Humor Magazine

Because You Never Know When You’ll Need Your Strength

By Pearl
The bus is not only late, it’s full.
Of course, the later a bus is, the more people are waiting for it.
Minneapolis  is just days away from an official declaration of summer.  Bare-limbed and light-headed, we grin at each other. Look at us!  We’re not wearing hats and we’re not cold!
We’ve shed our winter skins, the layers of down, of fleece and flannel. 
What’s a little late bus between like-minded folk such as we?
Eventually, of course, the bus arrives; and I take a seat at the front.  It’s not my preferred location – I would rather be seated near the video cameras, just in case things get weird – but we don’t always get what we want. 

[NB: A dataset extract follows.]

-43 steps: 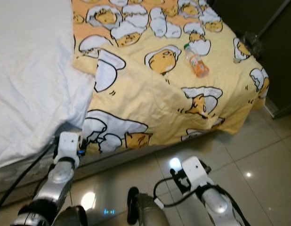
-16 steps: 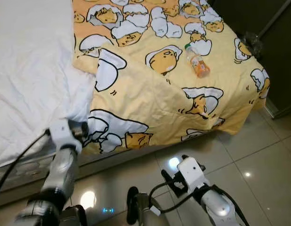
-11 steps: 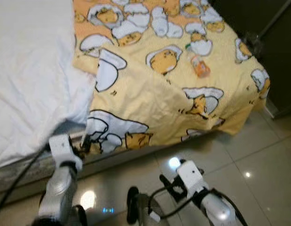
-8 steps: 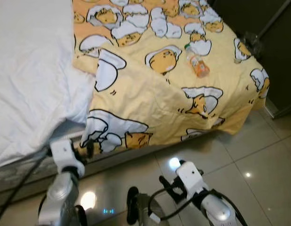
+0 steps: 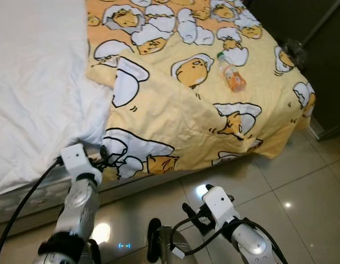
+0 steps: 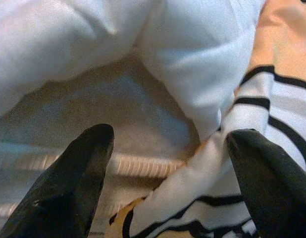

I am humming “you can’t always get what you want” when I first note the man across from me.
He has a full plate of Chinese food on his lap.
And he is sitting directly under the “No Smoking, No Loud Music, No Food” sign.
A full plate of Chinese. 
Not a take-out container. 
A plate.
I frown, quickly place the first two fingers of my right hand over the ever-deepening furrows between my eyes.  Did he walk out of a buffet with this platter? 
This bus is giving me wrinkles. 
People!  What’s the point of a little picture of a plate of food with a line running through it if one can just board a bus, willy-nilly, with Combination #4? 
Aside from that, and in the paraphrased words of fourth grade teacher Miss Staples:  did he bring enough for everyone?
The rest of my commute is consumed with this thought.  What’s this world coming to, when one is free to choose which posted rules one obeys?  What’s to keep me, for instance, from lighting up, right here, perhaps while playing – audibly! – any number of my phone’s available ring tones?
My bus stop is next, and with these thoughts I rise, only to lurch forward awkwardly, twisting my ankle and stumbling into the aisle.
And Chinese Food Man leaps to his feet, balancing the plate in one hand and catching me under the arm with the other.
He grins at me.  And gratefully, I grin back.
“Careful there, hon,” he says.  “Don’t want to see you get hurt now.”
Hey.  This guy wants to eat his dinner on the bus?  Well that’s okay with me.